Then, at sixteen, she had found a yoga mat, and found a way to keep the frayed threads of Natalia Smythe whole. Strength in surrender. In opening. In breathing life into cold spaces and laughter into still ones.
Strength in embracing the flow of the universe instead of hating it.
At sixteen, just as now, there were powers and forces beyond her control. But on the mat, she had choices. Always.
Nat sank deeper into her movements, dancing gracefully through a sun salutation sequence she only threw at her most advanced students, and then only when she wanted the class to dissolve in giggles.

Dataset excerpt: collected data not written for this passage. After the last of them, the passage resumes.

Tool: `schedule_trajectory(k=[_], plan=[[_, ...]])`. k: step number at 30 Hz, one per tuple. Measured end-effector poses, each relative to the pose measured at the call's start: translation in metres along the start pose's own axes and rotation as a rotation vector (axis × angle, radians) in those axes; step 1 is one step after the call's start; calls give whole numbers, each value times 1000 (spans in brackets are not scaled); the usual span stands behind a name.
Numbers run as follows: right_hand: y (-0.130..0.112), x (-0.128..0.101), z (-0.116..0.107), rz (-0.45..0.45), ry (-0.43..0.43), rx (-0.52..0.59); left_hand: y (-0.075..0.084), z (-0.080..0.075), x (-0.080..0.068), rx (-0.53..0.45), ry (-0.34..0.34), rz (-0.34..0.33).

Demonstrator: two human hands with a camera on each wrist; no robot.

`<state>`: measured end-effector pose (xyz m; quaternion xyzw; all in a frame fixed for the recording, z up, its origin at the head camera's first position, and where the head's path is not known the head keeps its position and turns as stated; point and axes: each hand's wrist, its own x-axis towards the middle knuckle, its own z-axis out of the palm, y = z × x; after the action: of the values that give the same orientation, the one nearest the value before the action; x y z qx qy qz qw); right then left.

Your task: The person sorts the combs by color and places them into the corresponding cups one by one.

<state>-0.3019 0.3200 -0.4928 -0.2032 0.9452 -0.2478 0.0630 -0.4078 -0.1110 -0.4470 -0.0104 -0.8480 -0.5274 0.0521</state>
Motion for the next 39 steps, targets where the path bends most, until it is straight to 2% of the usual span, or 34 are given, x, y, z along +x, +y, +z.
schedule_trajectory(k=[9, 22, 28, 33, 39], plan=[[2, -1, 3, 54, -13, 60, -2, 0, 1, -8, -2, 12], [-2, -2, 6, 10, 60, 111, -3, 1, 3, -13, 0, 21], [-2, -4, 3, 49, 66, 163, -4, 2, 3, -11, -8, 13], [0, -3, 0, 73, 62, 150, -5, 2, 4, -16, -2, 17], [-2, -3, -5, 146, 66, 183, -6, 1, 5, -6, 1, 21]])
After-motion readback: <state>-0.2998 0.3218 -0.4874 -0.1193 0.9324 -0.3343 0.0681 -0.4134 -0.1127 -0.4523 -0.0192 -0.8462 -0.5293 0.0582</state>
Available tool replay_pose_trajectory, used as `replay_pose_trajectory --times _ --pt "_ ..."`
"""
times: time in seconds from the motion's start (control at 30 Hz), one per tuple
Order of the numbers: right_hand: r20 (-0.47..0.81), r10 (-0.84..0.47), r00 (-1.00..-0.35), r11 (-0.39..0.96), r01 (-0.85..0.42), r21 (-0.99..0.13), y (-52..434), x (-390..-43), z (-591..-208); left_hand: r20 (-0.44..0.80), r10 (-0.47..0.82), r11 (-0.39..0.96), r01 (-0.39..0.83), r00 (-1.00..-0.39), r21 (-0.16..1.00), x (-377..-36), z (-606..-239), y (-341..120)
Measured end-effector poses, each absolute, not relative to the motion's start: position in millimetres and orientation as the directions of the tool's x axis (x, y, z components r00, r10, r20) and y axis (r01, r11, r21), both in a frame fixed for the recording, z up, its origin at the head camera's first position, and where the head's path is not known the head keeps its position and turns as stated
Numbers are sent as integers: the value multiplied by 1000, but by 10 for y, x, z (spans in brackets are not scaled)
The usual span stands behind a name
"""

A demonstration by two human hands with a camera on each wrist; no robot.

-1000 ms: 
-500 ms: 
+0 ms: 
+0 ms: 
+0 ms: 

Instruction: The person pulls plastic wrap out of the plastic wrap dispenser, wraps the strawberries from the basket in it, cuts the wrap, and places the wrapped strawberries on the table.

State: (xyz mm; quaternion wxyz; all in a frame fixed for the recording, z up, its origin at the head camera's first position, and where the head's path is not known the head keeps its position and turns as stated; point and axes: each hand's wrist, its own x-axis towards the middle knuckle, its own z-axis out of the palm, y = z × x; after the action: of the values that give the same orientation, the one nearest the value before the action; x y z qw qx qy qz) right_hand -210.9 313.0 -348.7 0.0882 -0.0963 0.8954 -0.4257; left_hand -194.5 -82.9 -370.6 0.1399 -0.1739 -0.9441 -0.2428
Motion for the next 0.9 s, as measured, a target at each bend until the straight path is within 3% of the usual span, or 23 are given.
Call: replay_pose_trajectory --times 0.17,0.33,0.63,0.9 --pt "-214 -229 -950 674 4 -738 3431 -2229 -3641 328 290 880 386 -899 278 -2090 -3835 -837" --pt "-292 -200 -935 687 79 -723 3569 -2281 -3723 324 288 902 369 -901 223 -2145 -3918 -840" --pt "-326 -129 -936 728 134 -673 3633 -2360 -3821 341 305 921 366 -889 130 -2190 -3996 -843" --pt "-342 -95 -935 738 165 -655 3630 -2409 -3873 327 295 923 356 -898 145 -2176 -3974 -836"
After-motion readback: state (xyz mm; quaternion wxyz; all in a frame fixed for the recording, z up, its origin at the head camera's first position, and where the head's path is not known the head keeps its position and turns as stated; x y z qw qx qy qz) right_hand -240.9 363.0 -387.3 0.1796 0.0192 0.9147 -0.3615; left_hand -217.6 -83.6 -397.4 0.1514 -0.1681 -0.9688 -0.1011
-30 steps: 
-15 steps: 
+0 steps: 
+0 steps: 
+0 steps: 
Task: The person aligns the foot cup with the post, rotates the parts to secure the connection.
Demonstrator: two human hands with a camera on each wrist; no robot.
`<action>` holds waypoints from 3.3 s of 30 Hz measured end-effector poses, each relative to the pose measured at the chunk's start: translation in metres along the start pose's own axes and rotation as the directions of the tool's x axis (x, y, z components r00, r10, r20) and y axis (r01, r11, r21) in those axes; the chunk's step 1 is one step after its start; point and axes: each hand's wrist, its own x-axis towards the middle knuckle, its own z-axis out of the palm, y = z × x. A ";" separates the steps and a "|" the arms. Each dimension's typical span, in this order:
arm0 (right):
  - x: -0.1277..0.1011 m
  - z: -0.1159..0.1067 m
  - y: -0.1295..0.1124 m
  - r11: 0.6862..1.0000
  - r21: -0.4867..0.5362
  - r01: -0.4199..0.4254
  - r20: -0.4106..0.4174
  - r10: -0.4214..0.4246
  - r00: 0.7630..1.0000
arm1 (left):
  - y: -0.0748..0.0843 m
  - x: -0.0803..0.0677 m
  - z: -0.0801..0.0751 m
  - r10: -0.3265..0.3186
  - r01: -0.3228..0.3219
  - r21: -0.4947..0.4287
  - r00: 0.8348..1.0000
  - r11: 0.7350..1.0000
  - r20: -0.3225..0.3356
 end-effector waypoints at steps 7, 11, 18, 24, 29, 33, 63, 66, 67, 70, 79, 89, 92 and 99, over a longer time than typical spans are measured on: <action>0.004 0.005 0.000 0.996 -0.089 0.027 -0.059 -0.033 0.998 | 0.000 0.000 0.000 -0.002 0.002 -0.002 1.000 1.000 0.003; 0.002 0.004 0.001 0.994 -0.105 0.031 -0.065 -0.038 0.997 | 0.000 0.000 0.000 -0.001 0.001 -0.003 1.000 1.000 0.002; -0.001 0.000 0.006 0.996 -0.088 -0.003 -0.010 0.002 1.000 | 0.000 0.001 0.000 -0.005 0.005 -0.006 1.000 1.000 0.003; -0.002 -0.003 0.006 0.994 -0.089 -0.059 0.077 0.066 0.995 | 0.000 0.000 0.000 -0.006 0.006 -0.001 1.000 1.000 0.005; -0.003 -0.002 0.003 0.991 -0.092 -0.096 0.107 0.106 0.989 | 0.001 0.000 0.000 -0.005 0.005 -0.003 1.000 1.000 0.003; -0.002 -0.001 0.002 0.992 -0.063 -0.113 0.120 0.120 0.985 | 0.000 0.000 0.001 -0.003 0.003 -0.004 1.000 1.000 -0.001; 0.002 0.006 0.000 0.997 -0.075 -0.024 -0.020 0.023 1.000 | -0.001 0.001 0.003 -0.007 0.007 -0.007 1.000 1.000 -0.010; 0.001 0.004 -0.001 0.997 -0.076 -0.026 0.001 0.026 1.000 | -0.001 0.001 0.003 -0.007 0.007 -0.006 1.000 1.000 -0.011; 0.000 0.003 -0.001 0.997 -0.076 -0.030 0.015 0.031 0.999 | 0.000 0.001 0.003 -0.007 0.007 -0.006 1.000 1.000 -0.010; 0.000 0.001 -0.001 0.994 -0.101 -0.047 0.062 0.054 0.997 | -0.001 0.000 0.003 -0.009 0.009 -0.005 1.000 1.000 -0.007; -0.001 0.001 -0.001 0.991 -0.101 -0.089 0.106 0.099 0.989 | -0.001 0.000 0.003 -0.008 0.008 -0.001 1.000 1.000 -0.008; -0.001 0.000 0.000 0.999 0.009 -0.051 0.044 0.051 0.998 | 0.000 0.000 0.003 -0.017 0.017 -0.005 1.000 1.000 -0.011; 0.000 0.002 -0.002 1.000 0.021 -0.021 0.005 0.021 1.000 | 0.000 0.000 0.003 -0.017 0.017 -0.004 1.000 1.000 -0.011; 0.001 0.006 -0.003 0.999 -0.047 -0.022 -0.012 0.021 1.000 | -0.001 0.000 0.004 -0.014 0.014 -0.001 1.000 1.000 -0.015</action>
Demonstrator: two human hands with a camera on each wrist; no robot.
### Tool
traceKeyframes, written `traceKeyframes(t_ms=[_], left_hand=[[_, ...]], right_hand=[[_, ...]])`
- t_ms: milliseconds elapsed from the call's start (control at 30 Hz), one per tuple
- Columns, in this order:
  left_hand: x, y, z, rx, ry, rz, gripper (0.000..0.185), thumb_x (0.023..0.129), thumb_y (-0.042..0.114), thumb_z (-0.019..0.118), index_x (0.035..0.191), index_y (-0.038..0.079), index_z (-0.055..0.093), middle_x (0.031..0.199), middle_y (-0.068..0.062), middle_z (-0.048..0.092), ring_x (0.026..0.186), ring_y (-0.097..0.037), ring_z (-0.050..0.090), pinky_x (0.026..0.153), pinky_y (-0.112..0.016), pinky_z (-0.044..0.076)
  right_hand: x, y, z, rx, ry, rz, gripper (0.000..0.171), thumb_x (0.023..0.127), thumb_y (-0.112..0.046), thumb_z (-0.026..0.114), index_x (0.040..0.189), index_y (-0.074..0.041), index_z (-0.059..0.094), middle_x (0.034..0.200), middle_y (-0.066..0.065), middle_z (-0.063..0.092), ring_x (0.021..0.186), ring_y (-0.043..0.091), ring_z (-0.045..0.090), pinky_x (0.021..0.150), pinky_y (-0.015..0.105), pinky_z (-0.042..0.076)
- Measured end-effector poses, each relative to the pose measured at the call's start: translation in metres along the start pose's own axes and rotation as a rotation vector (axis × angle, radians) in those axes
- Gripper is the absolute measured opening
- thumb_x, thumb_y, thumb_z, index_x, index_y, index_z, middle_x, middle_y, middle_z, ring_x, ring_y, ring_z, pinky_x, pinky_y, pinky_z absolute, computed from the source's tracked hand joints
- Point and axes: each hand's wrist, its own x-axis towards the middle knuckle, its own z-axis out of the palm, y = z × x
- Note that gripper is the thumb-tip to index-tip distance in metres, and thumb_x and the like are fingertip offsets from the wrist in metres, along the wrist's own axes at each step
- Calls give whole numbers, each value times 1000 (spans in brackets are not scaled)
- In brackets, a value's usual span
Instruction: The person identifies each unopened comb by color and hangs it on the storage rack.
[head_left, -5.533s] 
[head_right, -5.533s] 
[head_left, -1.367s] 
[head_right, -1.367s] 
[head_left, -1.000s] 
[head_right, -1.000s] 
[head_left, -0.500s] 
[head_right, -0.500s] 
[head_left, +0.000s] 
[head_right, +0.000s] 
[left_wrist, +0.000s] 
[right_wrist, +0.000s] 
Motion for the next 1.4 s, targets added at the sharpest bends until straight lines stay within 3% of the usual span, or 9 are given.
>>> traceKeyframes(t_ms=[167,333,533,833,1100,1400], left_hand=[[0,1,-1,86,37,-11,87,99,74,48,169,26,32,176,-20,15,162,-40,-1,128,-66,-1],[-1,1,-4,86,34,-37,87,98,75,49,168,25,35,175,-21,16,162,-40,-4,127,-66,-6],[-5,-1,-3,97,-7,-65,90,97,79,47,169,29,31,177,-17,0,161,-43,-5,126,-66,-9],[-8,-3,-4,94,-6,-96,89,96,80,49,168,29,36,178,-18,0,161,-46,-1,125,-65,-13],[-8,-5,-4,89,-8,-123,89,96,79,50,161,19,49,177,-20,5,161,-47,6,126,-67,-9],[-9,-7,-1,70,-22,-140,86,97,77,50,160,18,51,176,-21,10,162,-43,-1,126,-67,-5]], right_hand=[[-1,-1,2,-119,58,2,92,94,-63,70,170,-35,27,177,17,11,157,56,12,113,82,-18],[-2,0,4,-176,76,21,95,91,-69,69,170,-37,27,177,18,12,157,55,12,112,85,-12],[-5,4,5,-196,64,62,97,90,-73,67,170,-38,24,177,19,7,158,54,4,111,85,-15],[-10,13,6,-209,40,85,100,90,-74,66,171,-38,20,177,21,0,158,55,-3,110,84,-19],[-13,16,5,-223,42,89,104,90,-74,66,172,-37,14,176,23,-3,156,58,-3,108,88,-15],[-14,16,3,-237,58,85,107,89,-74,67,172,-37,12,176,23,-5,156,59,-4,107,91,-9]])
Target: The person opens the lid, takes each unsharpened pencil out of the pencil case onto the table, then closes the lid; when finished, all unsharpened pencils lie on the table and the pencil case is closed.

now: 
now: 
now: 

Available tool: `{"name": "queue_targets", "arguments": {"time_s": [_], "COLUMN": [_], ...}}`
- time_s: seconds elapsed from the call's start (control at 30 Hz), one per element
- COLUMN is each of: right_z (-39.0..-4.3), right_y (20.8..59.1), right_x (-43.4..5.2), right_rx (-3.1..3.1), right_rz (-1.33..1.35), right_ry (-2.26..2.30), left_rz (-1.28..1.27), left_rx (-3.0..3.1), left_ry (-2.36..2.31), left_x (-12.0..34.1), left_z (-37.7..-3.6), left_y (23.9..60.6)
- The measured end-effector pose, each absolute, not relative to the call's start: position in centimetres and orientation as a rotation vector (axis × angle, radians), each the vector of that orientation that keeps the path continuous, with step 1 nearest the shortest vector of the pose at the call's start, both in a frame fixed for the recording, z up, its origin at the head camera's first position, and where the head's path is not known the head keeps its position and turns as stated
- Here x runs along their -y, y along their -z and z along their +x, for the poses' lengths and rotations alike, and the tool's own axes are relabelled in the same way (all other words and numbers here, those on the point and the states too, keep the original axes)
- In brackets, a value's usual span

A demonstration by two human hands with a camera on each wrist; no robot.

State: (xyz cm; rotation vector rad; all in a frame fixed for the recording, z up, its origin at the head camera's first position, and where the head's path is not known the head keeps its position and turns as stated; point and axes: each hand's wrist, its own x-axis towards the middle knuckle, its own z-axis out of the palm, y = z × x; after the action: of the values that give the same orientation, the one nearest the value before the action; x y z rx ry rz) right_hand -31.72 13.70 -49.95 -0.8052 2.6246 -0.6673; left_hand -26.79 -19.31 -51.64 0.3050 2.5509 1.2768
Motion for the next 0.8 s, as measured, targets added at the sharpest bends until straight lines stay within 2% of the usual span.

But as she flowed from warrior three into handstand, it wasn’t giggles that came. It was power. A body, mind, and spirit made for this. For breathing and moving and bearing witness to whatever life asked.
She was no fragile, bereft teenager anymore.
Spiraling out of handstand, Nat arched back into reverse warrior. Strong legs, open heart. And dared to look at the cold, empty space tucked underneath her ribs.
At sixteen, the cold inside had been a wild, unending landscape. Now it was an island, surrounded by beating warmth from a heart that knew love in every possible corner.
Witch Central had chased away icicles Nat hadn’t even known existed. Taught her to add love to the power of the light. Let her feel life without the cold spots and know that she was raising her daughter in a place where gray had no friends.
She wanted, so very much, for the small boy with the blazing grin to join them here—to be a brother to Kenna, another piece of Jamie walking free in the world. To bring another child into the rich, soul-feeding wholeness of the family it had taken her so long to find.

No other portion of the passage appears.